In autumn, 2002, Jim didn’t only lose sight of the object of his immense longing – he also lost his parents. Professor James Hawkins and his wife died in a car accident. Jim felt a strange mixture of emptiness and at the same time boundless freedom. This new situation made it much more uncomplicated for Richard Brook and also easier for his secret activities!

No weekly phone calls anymore: „Will you finally visit us again on this weekend, Jimmy-Boy?“

No monthly inquiry of his Mum: „Now, darling? Haven’t you found a nice girl, yet, among all the doctorands? You have to work less! You have to go out more often. There is more to the world than just bits and bytes!"

„When I'm ready, I'll find one on the Internet“, he had always been able to stall her. Once, his Dad had even tried to set him up with the niece of a colleague! Just to not annoy his Dad, Jim had had to meet this dull, ugly wench two more times to state his good will!

What a hassle!

But now all this lay behind him.

Well, almost.

First of all he had to fulfil the tiresome duty of organizing their funeral. During the ridiculous ceremony he would have to meet all of his boring relatives.
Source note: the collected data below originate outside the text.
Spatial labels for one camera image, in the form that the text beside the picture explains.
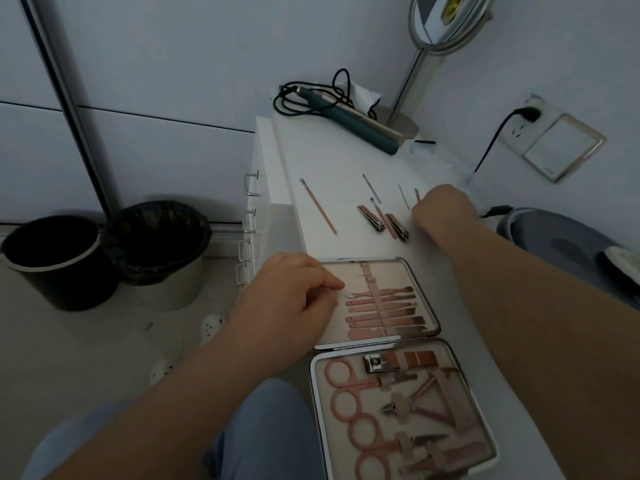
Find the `forearm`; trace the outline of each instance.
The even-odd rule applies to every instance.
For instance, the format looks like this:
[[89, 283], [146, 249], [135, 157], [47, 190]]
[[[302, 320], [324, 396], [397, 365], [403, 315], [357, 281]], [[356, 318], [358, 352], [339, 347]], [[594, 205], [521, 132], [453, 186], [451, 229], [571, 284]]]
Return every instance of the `forearm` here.
[[565, 475], [640, 476], [640, 314], [480, 223], [436, 241]]
[[223, 330], [88, 441], [48, 480], [196, 478], [204, 452], [266, 378]]

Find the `person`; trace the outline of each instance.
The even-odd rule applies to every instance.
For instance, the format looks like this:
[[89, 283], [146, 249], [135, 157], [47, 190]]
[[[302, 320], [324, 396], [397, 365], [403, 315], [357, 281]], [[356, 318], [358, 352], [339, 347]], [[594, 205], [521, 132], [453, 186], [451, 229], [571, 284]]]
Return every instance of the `person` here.
[[[487, 347], [564, 475], [640, 478], [638, 313], [487, 229], [450, 185], [412, 213], [451, 260]], [[192, 479], [203, 464], [225, 480], [324, 478], [311, 412], [292, 386], [268, 378], [316, 344], [343, 287], [308, 255], [271, 257], [212, 341], [126, 409], [55, 430], [23, 480]]]

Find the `black trash bin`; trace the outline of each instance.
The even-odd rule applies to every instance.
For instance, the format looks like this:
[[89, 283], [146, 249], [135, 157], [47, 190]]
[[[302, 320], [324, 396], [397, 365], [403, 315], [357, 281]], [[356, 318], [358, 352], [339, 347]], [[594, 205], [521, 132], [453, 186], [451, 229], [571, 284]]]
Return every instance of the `black trash bin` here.
[[206, 216], [174, 200], [142, 202], [119, 211], [100, 232], [100, 245], [155, 311], [187, 306], [202, 288], [202, 254], [211, 228]]
[[84, 217], [44, 217], [20, 226], [0, 246], [0, 260], [59, 310], [88, 310], [118, 287], [99, 227]]

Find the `manicure case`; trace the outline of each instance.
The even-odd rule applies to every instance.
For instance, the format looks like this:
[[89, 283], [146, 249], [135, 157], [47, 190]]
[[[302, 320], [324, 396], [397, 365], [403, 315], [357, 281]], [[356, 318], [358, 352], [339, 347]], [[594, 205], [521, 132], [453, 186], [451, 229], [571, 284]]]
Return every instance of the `manicure case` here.
[[323, 265], [346, 283], [310, 366], [327, 478], [460, 478], [496, 464], [491, 430], [406, 261]]

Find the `wall socket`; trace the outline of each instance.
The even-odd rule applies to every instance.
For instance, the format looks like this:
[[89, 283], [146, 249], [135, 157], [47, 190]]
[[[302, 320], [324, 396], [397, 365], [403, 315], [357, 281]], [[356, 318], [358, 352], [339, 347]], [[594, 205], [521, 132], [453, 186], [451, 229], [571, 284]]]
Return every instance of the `wall socket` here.
[[549, 104], [540, 96], [532, 94], [519, 107], [537, 107], [542, 113], [539, 119], [532, 123], [516, 114], [507, 121], [498, 136], [498, 141], [512, 152], [524, 156], [528, 149], [556, 122], [563, 113], [555, 106]]
“Well, anyway!”, he said to himself, “I’ll take that as an opportunity to study what people look like when they're mourning and what sincere and dishonest voices sound like. I’ll take it as a drama lesson.”

There was only one person, he was pleased to see again, but he probably would have no opportunity to interact with her. Not only because they would have little time alone, but also because he was unsure of how she coped with these deaths. Above all, he could not act out of character – and if she still was like she used to be and how he hoped that she would still be, she wouldn’t either.

And this one special person was Jim’s half-sister Janine. She was an extramarital daughter of his father, but when her mother, a refugee from Pakistan, had died in 1991, Jim's parents had decided to give her a new home and had adopted the orphan. Jim being 15 years old at that time had been horrified at first by the idea that a nine-year-old sister would step into his life. However, the little girl had loved him from the first moment on, and soon she had begun to almost idolise him. Indeed, Jim also learnt a lot from her. He owed her that by now, in spite of his fundamental disinterest in the other gender, he had the ability to understand women, to manipulate and to use them optimally. Though Janine was no genius, she had charm and was a convincing actress and experienced liar. But above all she had no qualms and that quality Jim appreciated most.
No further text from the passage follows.